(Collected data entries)

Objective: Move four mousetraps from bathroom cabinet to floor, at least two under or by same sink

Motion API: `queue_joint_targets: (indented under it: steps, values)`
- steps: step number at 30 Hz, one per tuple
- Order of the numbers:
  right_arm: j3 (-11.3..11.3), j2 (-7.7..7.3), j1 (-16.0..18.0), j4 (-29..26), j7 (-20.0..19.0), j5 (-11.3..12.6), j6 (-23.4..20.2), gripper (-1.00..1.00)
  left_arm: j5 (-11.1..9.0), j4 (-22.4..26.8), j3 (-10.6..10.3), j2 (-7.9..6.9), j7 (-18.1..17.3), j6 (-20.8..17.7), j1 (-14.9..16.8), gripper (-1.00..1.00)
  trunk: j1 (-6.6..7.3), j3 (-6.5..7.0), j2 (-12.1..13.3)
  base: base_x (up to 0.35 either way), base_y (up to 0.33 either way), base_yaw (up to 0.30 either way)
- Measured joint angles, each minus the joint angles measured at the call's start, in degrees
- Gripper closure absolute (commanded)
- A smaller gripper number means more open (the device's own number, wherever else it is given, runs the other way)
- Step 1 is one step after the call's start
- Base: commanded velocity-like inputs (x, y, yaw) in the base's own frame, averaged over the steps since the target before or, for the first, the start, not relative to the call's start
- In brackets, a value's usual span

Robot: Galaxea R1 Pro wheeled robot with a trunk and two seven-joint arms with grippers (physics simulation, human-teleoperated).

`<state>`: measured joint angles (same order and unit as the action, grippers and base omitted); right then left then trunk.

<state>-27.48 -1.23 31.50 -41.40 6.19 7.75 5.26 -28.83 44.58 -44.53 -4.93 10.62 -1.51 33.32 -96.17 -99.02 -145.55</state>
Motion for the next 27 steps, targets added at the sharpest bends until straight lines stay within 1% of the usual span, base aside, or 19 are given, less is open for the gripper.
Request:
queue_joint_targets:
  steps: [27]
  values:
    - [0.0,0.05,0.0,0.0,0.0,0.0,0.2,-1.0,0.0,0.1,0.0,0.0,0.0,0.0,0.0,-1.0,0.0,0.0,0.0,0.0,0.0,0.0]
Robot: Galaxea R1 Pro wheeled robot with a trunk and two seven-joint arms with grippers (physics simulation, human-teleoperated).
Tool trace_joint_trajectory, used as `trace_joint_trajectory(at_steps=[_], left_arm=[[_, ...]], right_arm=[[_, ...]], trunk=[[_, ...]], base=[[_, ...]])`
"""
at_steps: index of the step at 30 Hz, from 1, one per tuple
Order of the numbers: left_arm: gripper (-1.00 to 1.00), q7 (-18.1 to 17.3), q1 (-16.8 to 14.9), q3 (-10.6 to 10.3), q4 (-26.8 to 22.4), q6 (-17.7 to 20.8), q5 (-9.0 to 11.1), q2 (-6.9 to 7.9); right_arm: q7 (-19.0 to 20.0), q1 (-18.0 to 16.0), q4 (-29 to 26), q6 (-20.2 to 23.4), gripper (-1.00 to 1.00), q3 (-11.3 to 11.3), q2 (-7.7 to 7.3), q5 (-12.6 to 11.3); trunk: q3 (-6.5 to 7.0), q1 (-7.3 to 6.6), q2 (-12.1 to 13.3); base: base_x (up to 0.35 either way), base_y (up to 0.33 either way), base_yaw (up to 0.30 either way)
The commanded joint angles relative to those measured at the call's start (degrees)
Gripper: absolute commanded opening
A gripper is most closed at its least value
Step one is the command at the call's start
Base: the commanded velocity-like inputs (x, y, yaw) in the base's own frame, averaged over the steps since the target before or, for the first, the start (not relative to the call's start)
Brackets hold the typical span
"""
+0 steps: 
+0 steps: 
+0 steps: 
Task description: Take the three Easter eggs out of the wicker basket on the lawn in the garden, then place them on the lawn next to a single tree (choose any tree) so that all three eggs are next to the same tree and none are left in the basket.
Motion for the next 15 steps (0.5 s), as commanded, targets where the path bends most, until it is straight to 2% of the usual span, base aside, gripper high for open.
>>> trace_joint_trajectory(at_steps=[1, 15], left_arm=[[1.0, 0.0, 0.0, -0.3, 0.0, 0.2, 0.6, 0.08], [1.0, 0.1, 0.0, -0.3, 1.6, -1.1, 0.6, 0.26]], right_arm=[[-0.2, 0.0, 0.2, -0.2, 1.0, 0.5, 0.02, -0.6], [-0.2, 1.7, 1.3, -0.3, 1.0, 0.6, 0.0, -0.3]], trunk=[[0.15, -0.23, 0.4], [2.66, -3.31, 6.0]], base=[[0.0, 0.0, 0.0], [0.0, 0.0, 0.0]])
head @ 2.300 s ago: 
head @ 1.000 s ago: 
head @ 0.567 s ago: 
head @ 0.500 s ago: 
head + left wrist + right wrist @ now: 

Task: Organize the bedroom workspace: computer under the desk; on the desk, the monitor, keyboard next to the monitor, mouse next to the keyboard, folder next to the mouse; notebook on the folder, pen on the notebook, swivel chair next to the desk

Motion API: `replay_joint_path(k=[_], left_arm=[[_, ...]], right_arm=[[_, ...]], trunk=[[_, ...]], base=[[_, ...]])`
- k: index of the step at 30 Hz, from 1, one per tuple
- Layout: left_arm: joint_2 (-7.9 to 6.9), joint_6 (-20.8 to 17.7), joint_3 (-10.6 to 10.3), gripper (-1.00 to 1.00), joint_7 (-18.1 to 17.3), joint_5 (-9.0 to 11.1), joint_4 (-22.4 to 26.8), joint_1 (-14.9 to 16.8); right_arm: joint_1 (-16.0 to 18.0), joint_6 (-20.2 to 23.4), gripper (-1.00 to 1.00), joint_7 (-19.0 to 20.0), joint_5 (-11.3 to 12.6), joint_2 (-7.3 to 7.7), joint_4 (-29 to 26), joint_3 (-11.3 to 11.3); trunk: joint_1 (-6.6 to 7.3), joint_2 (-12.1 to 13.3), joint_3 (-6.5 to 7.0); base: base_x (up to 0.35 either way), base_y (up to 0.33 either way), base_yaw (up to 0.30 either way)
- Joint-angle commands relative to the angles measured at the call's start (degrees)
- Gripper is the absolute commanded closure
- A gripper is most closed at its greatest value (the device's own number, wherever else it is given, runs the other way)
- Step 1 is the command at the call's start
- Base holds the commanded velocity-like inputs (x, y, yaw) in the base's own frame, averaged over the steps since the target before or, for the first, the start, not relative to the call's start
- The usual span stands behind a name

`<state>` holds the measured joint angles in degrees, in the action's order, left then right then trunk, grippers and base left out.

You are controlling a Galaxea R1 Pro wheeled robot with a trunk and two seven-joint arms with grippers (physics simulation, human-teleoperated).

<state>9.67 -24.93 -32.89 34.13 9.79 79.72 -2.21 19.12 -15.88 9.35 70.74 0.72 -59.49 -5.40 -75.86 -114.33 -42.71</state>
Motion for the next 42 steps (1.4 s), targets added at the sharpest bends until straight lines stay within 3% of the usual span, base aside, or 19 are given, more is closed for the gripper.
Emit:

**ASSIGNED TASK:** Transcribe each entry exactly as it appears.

**RESPONSE BOX:**
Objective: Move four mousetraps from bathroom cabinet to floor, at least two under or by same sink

Motion API: `queue_joint_targets: (indented under it: steps, values)`
- steps: step number at 30 Hz, one per tuple
- Order of the numbers:
  right_arm: j3 (-11.3..11.3), j2 (-7.7..7.3), j1 (-16.0..18.0), j4 (-29..26), j7 (-20.0..19.0), j5 (-11.3..12.6), j6 (-23.4..20.2), gripper (-1.00..1.00)
  left_arm: j5 (-11.1..9.0), j4 (-22.4..26.8), j3 (-10.6..10.3), j2 (-7.9..6.9), j7 (-18.1..17.3), j6 (-20.8..17.7), j1 (-14.9..16.8), gripper (-1.00..1.00)
  trunk: j1 (-6.6..7.3), j3 (-6.5..7.0), j2 (-12.1..13.3)
  base: base_x (up to 0.35 either way), base_y (up to 0.33 either way), base_yaw (up to 0.30 either way)
- Measured joint angles, each minus the joint angles measured at the call's start, in degrees
- Gripper closure absolute (commanded)
- A smaller gripper number means more open (the device's own number, wherever else it is given, runs the other way)
- Step 1 is one step after the call's start
- Base: commanded velocity-like inputs (x, y, yaw) in the base's own frame, averaged over the steps since the target before or, for the first, the start, not relative to the call's start
- In brackets, a value's usual span

Robot: Galaxea R1 Pro wheeled robot with a trunk and two seven-joint arms with grippers (physics simulation, human-teleoperated).

`<state>`: measured joint angles (same order and unit as the action, grippers and base omitted); right then left then trunk.

<state>-27.48 -1.23 31.50 -41.40 6.19 7.75 5.26 -28.83 44.58 -44.53 -4.93 10.62 -1.51 33.32 -96.17 -99.02 -145.55</state>
Motion for the next 27 steps, targets added at the sharpest bends until straight lines stay within 1% of the usual span, base aside, or 19 are given, less is open for the gripper.
Request:
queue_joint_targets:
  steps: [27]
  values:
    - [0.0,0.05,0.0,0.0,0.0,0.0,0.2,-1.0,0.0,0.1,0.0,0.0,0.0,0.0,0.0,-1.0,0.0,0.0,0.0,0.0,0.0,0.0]
Robot: Galaxea R1 Pro wheeled robot with a trunk and two seven-joint arms with grippers (physics simulation, human-teleoperated).
Tool trace_joint_trajectory, used as `trace_joint_trajectory(at_steps=[_], left_arm=[[_, ...]], right_arm=[[_, ...]], trunk=[[_, ...]], base=[[_, ...]])`
"""
at_steps: index of the step at 30 Hz, from 1, one per tuple
Order of the numbers: left_arm: gripper (-1.00 to 1.00), q7 (-18.1 to 17.3), q1 (-16.8 to 14.9), q3 (-10.6 to 10.3), q4 (-26.8 to 22.4), q6 (-17.7 to 20.8), q5 (-9.0 to 11.1), q2 (-6.9 to 7.9); right_arm: q7 (-19.0 to 20.0), q1 (-18.0 to 16.0), q4 (-29 to 26), q6 (-20.2 to 23.4), gripper (-1.00 to 1.00), q3 (-11.3 to 11.3), q2 (-7.7 to 7.3), q5 (-12.6 to 11.3); trunk: q3 (-6.5 to 7.0), q1 (-7.3 to 6.6), q2 (-12.1 to 13.3); base: base_x (up to 0.35 either way), base_y (up to 0.33 either way), base_yaw (up to 0.30 either way)
The commanded joint angles relative to those measured at the call's start (degrees)
Gripper: absolute commanded opening
A gripper is most closed at its least value
Step one is the command at the call's start
Base: the commanded velocity-like inputs (x, y, yaw) in the base's own frame, averaged over the steps since the target before or, for the first, the start (not relative to the call's start)
Brackets hold the typical span
"""
+0 steps: 
+0 steps: 
+0 steps: 
Task description: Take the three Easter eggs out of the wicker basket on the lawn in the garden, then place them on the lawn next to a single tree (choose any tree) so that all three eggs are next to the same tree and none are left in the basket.
Motion for the next 15 steps (0.5 s), as commanded, targets where the path bends most, until it is straight to 2% of the usual span, base aside, gripper high for open.
>>> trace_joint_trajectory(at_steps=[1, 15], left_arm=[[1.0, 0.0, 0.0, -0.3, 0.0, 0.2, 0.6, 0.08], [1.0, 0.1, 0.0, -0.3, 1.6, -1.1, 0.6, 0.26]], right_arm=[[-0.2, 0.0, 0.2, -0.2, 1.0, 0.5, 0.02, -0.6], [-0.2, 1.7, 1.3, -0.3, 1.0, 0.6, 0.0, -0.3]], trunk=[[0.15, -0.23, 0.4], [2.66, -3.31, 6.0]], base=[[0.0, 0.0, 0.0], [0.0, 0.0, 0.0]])
head @ 2.300 s ago: 
head @ 1.000 s ago: 
head @ 0.567 s ago: 
head @ 0.500 s ago: 
head + left wrist + right wrist @ now: 

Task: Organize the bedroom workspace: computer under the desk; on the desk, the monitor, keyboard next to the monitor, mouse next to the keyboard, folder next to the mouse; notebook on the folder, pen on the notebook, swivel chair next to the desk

Motion API: `replay_joint_path(k=[_], left_arm=[[_, ...]], right_arm=[[_, ...]], trunk=[[_, ...]], base=[[_, ...]])`
- k: index of the step at 30 Hz, from 1, one per tuple
- Layout: left_arm: joint_2 (-7.9 to 6.9), joint_6 (-20.8 to 17.7), joint_3 (-10.6 to 10.3), gripper (-1.00 to 1.00), joint_7 (-18.1 to 17.3), joint_5 (-9.0 to 11.1), joint_4 (-22.4 to 26.8), joint_1 (-14.9 to 16.8); right_arm: joint_1 (-16.0 to 18.0), joint_6 (-20.2 to 23.4), gripper (-1.00 to 1.00), joint_7 (-19.0 to 20.0), joint_5 (-11.3 to 12.6), joint_2 (-7.3 to 7.7), joint_4 (-29 to 26), joint_3 (-11.3 to 11.3); trunk: joint_1 (-6.6 to 7.3), joint_2 (-12.1 to 13.3), joint_3 (-6.5 to 7.0); base: base_x (up to 0.35 either way), base_y (up to 0.33 either way), base_yaw (up to 0.30 either way)
- Joint-angle commands relative to the angles measured at the call's start (degrees)
- Gripper is the absolute commanded closure
- A gripper is most closed at its greatest value (the device's own number, wherever else it is given, runs the other way)
- Step 1 is the command at the call's start
- Base holds the commanded velocity-like inputs (x, y, yaw) in the base's own frame, averaged over the steps since the target before or, for the first, the start, not relative to the call's start
- The usual span stands behind a name

`<state>` holds the measured joint angles in degrees, in the action's order, left then right then trunk, grippers and base left out.

You are controlling a Galaxea R1 Pro wheeled robot with a trunk and two seven-joint arms with grippers (physics simulation, human-teleoperated).

<state>9.67 -24.93 -32.89 34.13 9.79 79.72 -2.21 19.12 -15.88 9.35 70.74 0.72 -59.49 -5.40 -75.86 -114.33 -42.71</state>
Motion for the next 42 steps (1.4 s), targets added at the sharpest bends until straight lines stay within 3% of the usual span, base aside, or 19 are given, more is closed for the gripper.
Emit:

There is nothing more to the exercise.